The retrieved vertical profiles for all four hypotheses at the NEB can be seen in Figure 17, and are very similar to those in Figure 14. Hypothesis C produces reduced abundances at high altitudes for both species, while keeping those at lower altitudes consistent with the CIRS observations. The 0.1 mbar abundances at the NEB are 0.78 ± 0.05 ppm for acetylene and 15.3 ± 6.1 ppm for ethane.

4.8. CIRS Compatibility

Hypothesis C retrieves vertical abundance profiles of acetylene and ethane that are the same as the CIRS prior at pressures >1 mbar. Are the new profiles in Figure 17 still consistent with the original CIRS observations? To test this we use the average acetylene and ethane profiles retrieved from the data at closest approach for Hypothesis C as the new a priori atmosphere and retrieve scaled acetylene and ethane abundances from the CIRS observations. The CIRS data and the procedure for retrieving abundances using NEMESIS from CIRS spectra are described in detail by Fletcher et al. (2016). The retrieved scaling factors as a function of latitude are seen in Figure 18, and there is only a very small degradation in χ² of the model data compared to the original retrievals of Fletcher et al. (2016), with a change of less than 1%. The scaling factors reproduce the latitudinal structures retrieved by Fletcher et al. (2016) very well. This shows that it is possible to fit the CIRS observations with the new priors of Hypothesis C of Figure 17, and that the CIRS observations are broadly compatible with reduced abundances at high altitudes.

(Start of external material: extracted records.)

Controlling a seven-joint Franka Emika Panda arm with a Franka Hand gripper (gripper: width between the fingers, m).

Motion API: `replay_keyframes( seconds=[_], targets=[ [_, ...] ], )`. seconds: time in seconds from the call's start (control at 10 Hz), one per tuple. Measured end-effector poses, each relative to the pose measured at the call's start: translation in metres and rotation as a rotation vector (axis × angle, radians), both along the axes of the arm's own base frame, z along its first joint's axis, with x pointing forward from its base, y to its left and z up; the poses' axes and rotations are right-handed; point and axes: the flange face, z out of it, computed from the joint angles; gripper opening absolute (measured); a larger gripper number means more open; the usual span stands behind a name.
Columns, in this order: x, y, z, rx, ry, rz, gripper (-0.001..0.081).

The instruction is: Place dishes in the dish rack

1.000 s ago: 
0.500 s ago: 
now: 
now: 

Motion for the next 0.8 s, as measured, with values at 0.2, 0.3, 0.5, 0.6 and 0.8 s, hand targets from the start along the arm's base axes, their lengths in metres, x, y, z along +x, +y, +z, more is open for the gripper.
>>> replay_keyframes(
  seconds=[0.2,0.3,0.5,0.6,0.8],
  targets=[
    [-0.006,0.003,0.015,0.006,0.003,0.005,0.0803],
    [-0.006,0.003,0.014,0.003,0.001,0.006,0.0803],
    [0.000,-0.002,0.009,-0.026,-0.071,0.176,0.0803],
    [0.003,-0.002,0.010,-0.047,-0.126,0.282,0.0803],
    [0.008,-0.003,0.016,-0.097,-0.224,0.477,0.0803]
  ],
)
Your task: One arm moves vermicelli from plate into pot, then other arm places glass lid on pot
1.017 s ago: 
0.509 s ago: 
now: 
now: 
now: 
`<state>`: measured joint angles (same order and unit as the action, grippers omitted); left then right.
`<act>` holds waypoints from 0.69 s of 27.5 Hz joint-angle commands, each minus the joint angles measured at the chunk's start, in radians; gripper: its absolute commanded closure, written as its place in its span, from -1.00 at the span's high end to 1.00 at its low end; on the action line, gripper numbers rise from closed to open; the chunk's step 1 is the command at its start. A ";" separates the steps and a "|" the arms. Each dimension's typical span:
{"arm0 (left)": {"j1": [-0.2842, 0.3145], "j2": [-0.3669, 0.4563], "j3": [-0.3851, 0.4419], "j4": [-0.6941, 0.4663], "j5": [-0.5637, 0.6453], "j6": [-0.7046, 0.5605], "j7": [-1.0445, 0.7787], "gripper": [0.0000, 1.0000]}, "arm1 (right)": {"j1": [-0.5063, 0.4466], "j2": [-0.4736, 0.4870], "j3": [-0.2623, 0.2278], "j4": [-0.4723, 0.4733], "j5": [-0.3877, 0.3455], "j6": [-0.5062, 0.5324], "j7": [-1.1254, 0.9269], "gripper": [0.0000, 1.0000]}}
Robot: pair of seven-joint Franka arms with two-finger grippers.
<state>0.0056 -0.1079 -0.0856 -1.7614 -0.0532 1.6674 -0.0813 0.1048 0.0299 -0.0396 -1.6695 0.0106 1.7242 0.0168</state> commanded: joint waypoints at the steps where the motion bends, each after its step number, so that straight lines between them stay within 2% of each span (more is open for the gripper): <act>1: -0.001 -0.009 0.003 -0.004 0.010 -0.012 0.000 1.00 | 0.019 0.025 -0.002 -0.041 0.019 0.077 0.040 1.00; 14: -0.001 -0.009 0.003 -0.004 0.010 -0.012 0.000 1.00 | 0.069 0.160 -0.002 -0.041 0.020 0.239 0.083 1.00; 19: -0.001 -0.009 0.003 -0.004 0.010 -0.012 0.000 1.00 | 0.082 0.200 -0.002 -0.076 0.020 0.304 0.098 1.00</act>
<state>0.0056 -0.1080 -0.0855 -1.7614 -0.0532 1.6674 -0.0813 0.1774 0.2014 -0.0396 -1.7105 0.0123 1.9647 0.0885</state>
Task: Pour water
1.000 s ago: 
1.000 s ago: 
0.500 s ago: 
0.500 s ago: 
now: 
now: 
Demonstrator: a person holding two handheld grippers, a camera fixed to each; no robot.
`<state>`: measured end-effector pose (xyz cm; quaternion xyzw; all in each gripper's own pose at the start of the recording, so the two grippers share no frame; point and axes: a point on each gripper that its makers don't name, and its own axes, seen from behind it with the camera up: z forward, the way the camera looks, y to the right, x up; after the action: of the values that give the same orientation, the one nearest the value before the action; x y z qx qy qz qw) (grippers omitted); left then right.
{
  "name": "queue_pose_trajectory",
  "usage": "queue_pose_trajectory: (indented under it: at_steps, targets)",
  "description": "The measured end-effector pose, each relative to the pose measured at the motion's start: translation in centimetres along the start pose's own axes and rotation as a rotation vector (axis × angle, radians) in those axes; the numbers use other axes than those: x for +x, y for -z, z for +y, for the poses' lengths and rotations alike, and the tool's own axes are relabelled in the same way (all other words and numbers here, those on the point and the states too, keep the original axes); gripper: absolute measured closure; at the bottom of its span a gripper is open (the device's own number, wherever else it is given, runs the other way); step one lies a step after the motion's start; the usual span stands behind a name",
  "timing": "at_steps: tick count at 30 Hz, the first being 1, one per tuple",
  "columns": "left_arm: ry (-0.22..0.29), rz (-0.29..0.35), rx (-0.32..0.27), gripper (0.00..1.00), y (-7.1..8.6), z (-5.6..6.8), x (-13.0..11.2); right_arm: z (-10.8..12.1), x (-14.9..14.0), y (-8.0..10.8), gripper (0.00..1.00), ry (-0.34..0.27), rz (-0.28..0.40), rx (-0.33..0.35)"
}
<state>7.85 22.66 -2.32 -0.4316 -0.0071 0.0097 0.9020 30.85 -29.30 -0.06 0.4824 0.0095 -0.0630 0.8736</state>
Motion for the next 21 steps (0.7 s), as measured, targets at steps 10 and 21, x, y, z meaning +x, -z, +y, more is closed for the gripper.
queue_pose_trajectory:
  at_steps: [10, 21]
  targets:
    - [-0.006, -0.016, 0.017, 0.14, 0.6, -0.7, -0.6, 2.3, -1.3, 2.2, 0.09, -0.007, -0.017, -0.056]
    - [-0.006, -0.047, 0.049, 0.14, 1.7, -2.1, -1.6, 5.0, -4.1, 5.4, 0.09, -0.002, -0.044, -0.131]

The abundance scalings in Figure 18 show the same latitudinal features as described in Fletcher et al. (2016), with an acetylene enhancement about the NEB and an ethane enhancement about the equator. At the equator and the NEB, the scaling factor reaches beyond 1.5, which is less than the original factor of $\tfrac{1}{0.4}=2.5$ required to scale the original CIRS profiles to match the UVIS observations. Elsewhere, the scaling factor is slightly larger than one, meaning that the new a priori profile is largely consistent with both the CIRS and the UVIS acetylene observations.

In Figure 18(b) we show the ethane scalings, which are very close to unity, indicating that the new a priori profile is appropriate for use when analyzing both UVIS and CIRS observations.

Figures 19 and 20 show the two-dimensional abundance distributions of acetylene and ethane, respectively, as a function of pressure and latitude. These profiles are fixed to the CIRS profiles at pressures >1 mbar and are allowed to change at smaller pressure levels; they represent the set of profiles that are the most compatible with both the ultraviolet UVIS and the mid-infrared CIRS. The change by a factor of two from 20°S to 20°N in Figure 18(a) can be seen in the asymmetric contours near 10 mbar in Figure 19.

**Figure 19.** The two-dimensional distribution of acetylene compatible with both CIRS and UVIS observations (Hypothesis C). At pressures >1 mbar the vertical acetylene profile is fixed to values derived from CIRS observations by Fletcher et al. (2016).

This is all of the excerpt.